Using the records below, write out again exactly the lines that begin at the line containing "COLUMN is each" and end at the line containing "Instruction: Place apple", and no other lines.

Segment Start: Input data

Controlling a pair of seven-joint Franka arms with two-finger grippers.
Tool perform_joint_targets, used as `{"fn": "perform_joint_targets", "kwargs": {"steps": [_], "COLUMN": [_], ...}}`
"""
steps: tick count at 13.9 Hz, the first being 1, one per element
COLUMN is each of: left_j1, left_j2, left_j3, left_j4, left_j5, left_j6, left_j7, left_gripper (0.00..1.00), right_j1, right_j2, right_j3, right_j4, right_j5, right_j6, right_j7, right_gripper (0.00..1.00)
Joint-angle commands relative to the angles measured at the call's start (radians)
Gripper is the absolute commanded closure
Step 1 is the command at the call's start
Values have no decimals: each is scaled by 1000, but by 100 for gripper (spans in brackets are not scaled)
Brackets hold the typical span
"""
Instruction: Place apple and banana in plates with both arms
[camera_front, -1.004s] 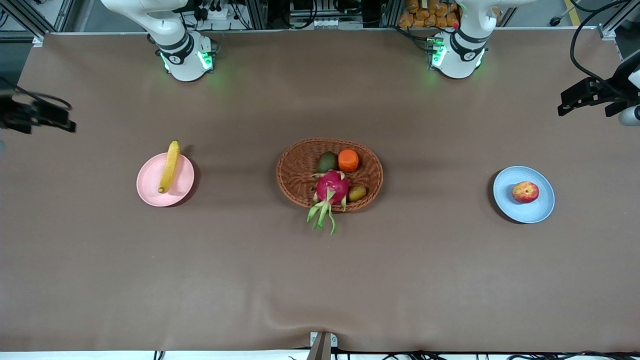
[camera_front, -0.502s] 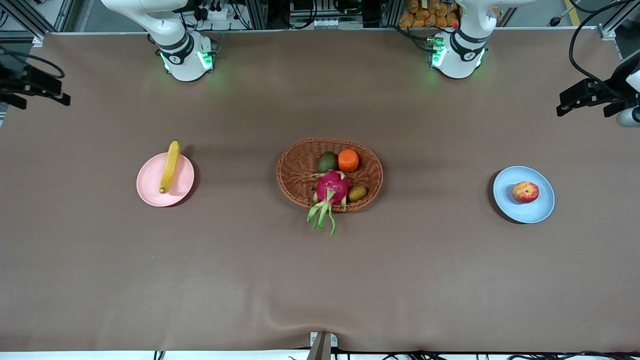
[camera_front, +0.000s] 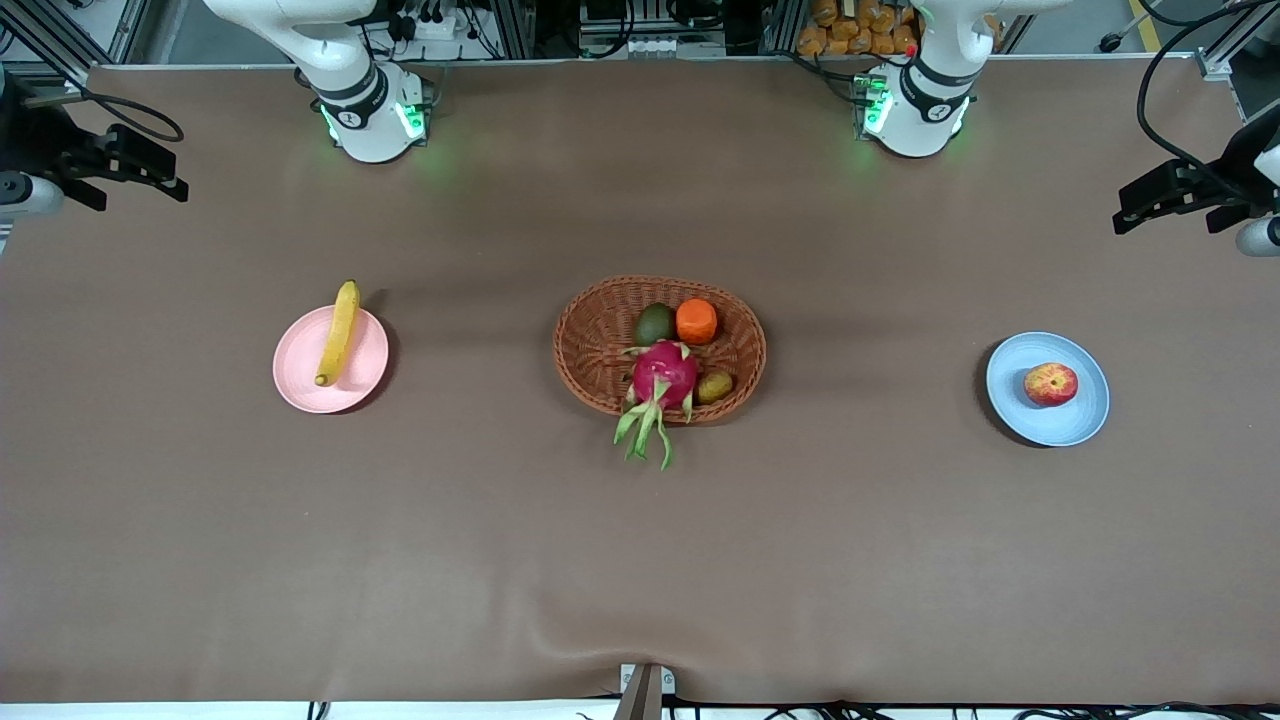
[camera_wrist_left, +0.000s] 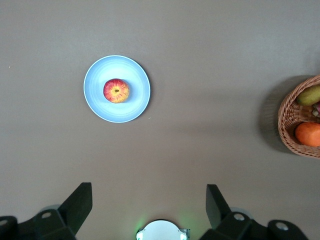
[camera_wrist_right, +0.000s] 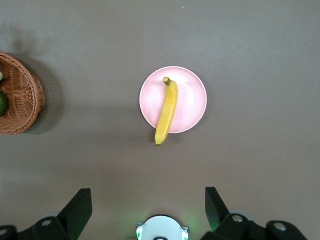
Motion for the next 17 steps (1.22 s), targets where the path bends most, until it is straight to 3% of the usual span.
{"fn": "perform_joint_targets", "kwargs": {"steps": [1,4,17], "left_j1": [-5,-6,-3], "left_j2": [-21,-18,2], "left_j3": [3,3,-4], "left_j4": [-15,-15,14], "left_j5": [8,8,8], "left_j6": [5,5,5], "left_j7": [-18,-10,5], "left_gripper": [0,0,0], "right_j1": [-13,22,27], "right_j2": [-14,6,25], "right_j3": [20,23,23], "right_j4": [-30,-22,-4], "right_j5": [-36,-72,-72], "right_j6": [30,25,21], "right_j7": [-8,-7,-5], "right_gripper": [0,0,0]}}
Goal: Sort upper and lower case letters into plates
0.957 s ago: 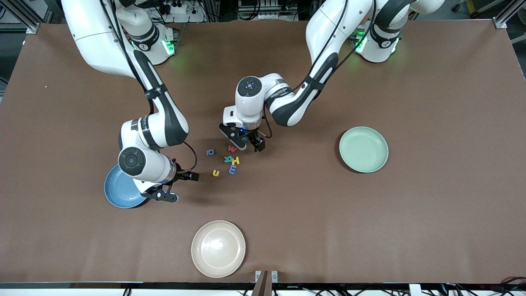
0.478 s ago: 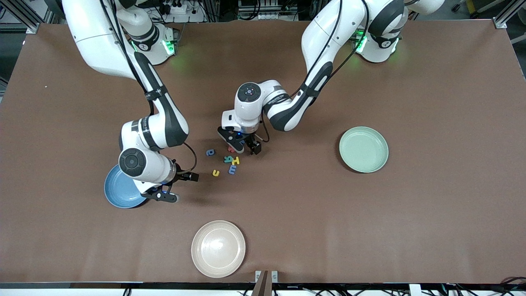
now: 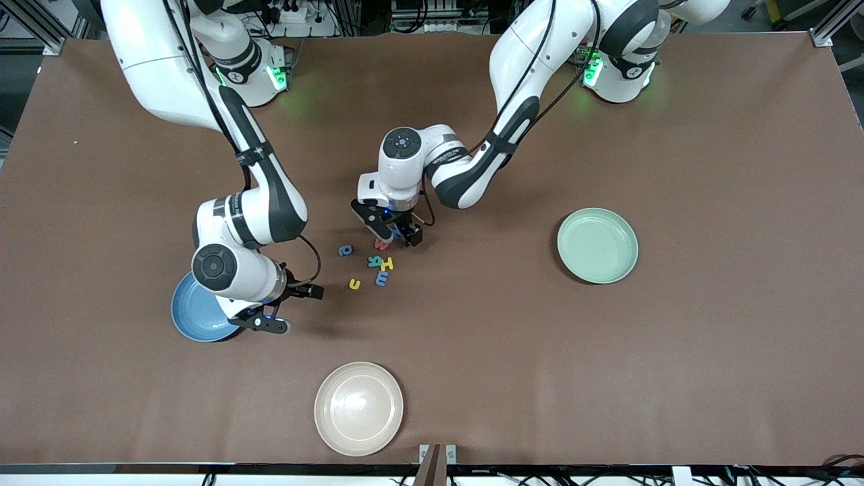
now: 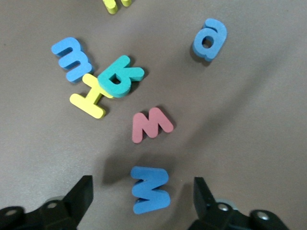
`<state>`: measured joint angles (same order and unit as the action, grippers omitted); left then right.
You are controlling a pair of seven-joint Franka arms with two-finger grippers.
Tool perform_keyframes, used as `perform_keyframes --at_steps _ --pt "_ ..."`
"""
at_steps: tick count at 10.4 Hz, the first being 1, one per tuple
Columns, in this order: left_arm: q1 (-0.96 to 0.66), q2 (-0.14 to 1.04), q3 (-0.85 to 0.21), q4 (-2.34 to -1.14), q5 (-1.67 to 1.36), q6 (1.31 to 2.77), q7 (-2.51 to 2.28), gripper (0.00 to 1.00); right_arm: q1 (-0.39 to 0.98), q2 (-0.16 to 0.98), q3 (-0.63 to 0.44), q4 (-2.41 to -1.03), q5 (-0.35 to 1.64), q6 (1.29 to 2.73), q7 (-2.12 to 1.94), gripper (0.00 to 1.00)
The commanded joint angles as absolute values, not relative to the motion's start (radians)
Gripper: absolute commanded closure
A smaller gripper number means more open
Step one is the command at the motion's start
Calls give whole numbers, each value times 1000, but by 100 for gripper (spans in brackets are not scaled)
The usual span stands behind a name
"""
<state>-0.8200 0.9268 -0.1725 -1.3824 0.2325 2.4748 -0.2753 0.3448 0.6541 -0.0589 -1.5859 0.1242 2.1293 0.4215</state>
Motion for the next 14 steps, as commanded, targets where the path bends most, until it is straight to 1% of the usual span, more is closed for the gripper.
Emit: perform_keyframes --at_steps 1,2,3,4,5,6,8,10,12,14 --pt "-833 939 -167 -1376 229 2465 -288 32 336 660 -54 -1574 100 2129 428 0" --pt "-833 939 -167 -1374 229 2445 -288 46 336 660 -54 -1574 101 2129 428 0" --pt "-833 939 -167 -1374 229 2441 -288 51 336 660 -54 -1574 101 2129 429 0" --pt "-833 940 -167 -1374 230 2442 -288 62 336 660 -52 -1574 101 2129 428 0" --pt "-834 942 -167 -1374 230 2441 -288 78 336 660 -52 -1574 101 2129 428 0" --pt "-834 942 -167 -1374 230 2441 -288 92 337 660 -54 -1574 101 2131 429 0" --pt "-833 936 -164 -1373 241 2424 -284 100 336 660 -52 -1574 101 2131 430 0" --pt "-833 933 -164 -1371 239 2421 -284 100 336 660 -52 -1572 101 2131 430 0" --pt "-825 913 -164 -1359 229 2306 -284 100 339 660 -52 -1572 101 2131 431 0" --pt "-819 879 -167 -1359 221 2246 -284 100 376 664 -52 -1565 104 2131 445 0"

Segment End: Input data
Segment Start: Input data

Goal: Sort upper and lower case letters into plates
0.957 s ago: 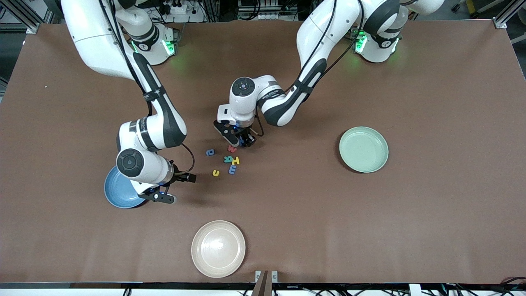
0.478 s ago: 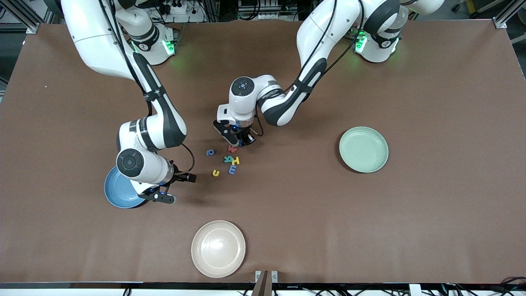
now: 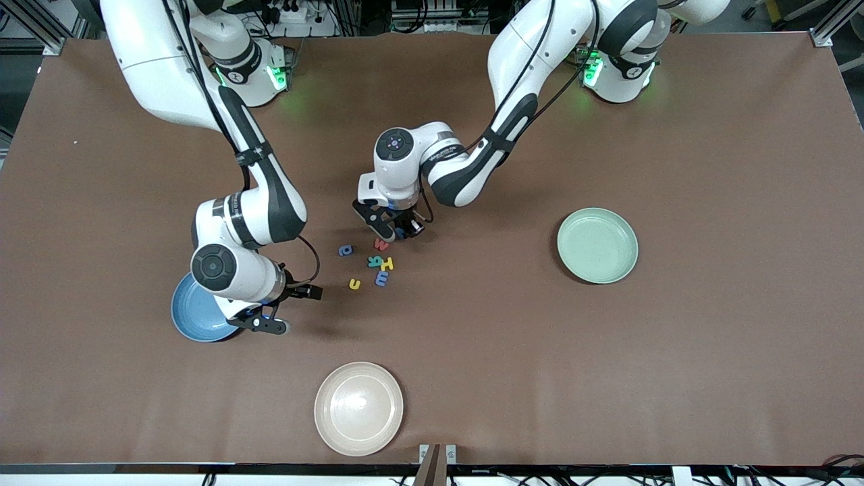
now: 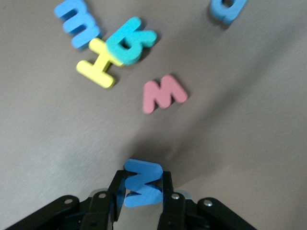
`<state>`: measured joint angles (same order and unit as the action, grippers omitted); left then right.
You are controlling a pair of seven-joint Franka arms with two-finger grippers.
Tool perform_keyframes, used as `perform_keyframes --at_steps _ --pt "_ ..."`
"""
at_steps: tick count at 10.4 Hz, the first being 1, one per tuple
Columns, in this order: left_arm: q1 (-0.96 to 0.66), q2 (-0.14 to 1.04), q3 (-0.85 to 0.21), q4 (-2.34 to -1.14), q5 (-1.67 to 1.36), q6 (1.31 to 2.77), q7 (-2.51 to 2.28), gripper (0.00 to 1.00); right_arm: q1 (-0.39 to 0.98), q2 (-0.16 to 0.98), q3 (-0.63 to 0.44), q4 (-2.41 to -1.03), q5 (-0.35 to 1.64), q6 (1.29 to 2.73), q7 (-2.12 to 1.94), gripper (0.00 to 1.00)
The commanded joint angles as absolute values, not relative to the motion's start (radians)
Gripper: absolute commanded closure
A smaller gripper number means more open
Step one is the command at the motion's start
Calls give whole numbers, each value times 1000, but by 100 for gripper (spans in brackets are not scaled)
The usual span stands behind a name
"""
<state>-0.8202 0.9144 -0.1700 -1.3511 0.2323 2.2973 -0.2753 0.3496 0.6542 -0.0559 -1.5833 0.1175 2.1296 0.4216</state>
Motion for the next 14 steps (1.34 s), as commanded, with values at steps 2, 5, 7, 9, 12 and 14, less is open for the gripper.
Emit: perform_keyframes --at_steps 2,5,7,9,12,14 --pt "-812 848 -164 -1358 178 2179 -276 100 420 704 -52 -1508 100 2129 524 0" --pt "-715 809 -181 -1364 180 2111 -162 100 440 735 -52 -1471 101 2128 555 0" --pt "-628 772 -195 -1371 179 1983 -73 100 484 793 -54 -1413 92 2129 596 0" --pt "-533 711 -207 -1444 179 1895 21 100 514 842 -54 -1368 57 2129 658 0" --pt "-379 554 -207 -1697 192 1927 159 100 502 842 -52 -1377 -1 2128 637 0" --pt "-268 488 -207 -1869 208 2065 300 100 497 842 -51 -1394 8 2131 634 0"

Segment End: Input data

Result for this exercise:
COLUMN is each of: left_j1, left_j2, left_j3, left_j4, left_j5, left_j6, left_j7, left_gripper (0.00..1.00), right_j1, right_j2, right_j3, right_j4, right_j5, right_j6, right_j7, right_gripper (0.00..1.00)
Joint-angle commands relative to the angles measured at the call's start (radians)
Gripper is the absolute commanded closure
Step 1 is the command at the call's start
Values have no decimals: each is scaled by 1000, but by 100 for gripper (spans in brackets are not scaled)
Brackets hold the typical span
"""
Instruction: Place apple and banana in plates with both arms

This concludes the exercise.